"Don't Matter to Me" is a song by Canadian musician Drake featuring posthumous vocals from American singer-songwriter Michael Jackson, from Drake's fifth studio album Scorpion (2018). It was playlisted by BBC Radio 1 on July 6, 2018. The song was set to be released to US rhythmic radio on July 10, 2018 alongside "In My Feelings". However, its release in the country was cancelled when Republic Records decided to solely push "In My Feelings" to rhythmic and contemporary hit radio stations in the US. Commercially, the song has reached No. 1 in Sweden as well as the top 10 in Australia, Canada, the Czech Republic, Ireland, the Netherlands, New Zealand, Norway, Portugal, Slovakia, Switzerland, the United Kingdom, and the United States.

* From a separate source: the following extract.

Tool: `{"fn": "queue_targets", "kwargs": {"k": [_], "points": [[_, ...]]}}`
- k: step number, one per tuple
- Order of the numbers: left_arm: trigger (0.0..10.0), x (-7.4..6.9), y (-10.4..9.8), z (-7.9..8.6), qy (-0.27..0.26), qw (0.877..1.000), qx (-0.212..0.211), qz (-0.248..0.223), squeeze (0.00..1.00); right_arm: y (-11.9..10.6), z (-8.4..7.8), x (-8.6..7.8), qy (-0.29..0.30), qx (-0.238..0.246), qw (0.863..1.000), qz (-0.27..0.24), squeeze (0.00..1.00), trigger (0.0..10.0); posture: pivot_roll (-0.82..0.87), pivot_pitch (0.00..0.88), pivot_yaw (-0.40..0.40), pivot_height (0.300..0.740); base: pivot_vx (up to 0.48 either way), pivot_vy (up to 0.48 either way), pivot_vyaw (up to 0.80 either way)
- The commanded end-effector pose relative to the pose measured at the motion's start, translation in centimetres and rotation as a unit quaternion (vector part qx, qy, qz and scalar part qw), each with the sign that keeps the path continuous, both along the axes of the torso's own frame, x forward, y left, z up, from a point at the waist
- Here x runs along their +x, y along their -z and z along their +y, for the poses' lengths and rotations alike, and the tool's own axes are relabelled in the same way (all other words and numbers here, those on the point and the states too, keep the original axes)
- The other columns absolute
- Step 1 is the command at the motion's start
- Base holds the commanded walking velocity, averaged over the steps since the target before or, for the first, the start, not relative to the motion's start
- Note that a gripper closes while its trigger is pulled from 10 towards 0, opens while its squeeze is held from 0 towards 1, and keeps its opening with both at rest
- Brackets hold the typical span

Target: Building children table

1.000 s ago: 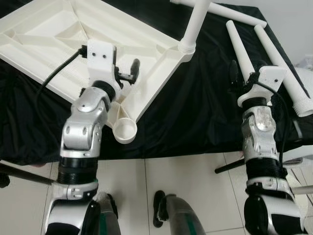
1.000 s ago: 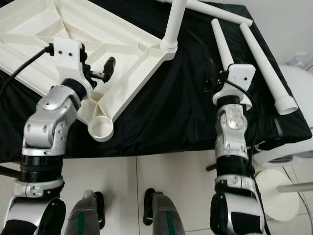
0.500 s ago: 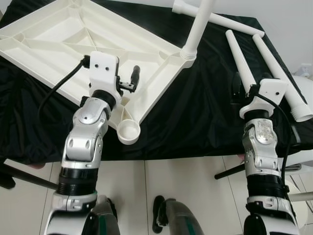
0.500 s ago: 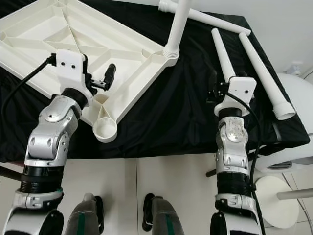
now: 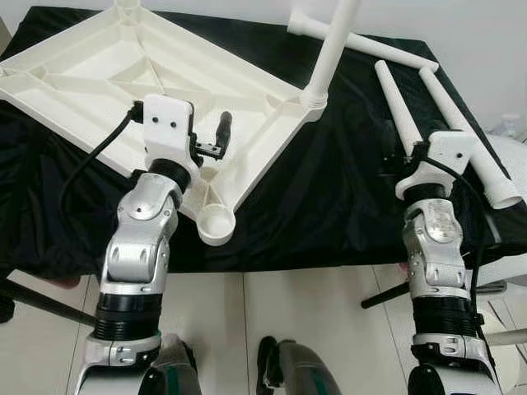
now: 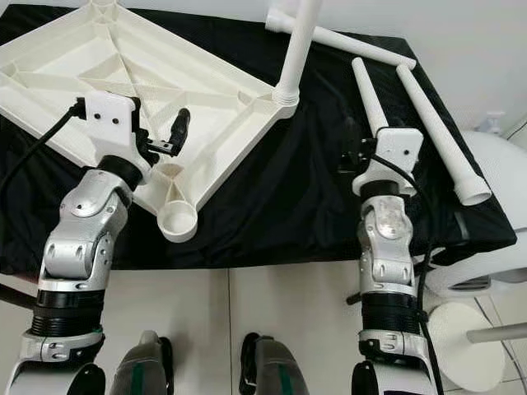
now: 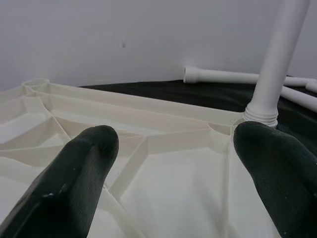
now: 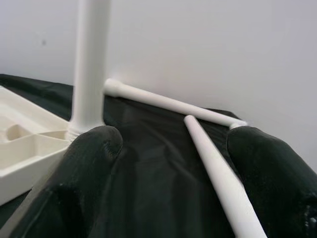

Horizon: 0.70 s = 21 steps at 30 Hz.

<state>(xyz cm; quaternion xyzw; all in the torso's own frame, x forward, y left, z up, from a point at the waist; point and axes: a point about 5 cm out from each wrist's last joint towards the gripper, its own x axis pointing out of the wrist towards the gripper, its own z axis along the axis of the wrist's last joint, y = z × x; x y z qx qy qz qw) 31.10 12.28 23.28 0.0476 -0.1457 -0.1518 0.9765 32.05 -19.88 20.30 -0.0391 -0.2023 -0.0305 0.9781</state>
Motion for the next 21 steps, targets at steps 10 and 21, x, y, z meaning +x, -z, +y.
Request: {"fn": "queue_targets", "kwargs": {"k": [10, 21], "points": [[10.0, 0.17, 0.40, 0.08, -0.029, 1.000, -0.004, 0.005, 0.00, 0.14, 0.32, 0.02, -0.008, 0.007, 1.000, 0.007, 0.00, 10.0, 0.06, 0.086, -0.091, 0.740, 0.000, 0.000, 0.00], [10.0, 0.20, 0.39, 0.07, -0.028, 1.000, 0.000, 0.006, 0.00, 0.26, 0.17, -0.10, -0.004, 0.008, 1.000, 0.010, 0.00, 10.0, 0.06, 0.089, -0.090, 0.740, 0.000, -0.022, 0.00]]}}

Jackson's vocals were taken from part of an unreleased 1980 session between Jackson and Canadian singer-songwriter Paul Anka. The songs "Love Never Felt So Good" and "This Is It" (a.k.a. "I Never Heard") also came from the same session.

Critical reception 
The song received generally positive reviews from music critics. Brendan Klinkenberg of Rolling Stone said, "[the song] opens like most Drake songs, with gloomy, atmospheric synths and Drake singing sweetly to an ex-lover. Then Jackson comes in; even with some digital quivering added to his vocals, he's unmistakeable. While the "featuring Michael Jackson" billing would feel like an unnecessary flourish in almost any scenario, it's close to earned here." Larry Fitzmaurice of Entertainment Weekly thought "[the song] makes great melodic hay out of a headline-grabbing posthumous Michael Jackson feature." Roisin O'Connor of The Independent deemed it "hauntingly beautiful", however, she felt Jackson's voice "is controversially auto-tuned to the point that it sounds more like one of his biggest imitators, The Weeknd." NMEs Luke Morgan Britton described the song as "a clear-cut power move, rather than artistic posthumous collaboration," and considered it as an example of "cases of Drake doing things because he can, rather than because he should." The Hollywood Reporters Jonny Coleman felt the song "is as unsettling as a Tupac hologram, but ultimately not as offensive. It sounds like a Weeknd B-side but is weird enough to break up some of the exhaustion of listening to [Scorpion] in one sitting." Dean Van Nguyen of The Irish Times said, "Jackson's segment is lovely, his vocal loop floating over the warm ‘n’ woozy orchestration which comes off as a kind of downbeat version of "Liberian Girl". Unfortunately, Drake is the worst thing about the song, his depressed coos sounding formless and without conviction."

Commercial performance 
In the United Kingdom, "Don't Matter to Me" debuted at number two on the UK Singles Chart on the chart dated July 12, 2018, behind George Ezra's "Shotgun". It serves as Drake's 15th top-ten song and Michael Jackson's 44th top ten on the chart.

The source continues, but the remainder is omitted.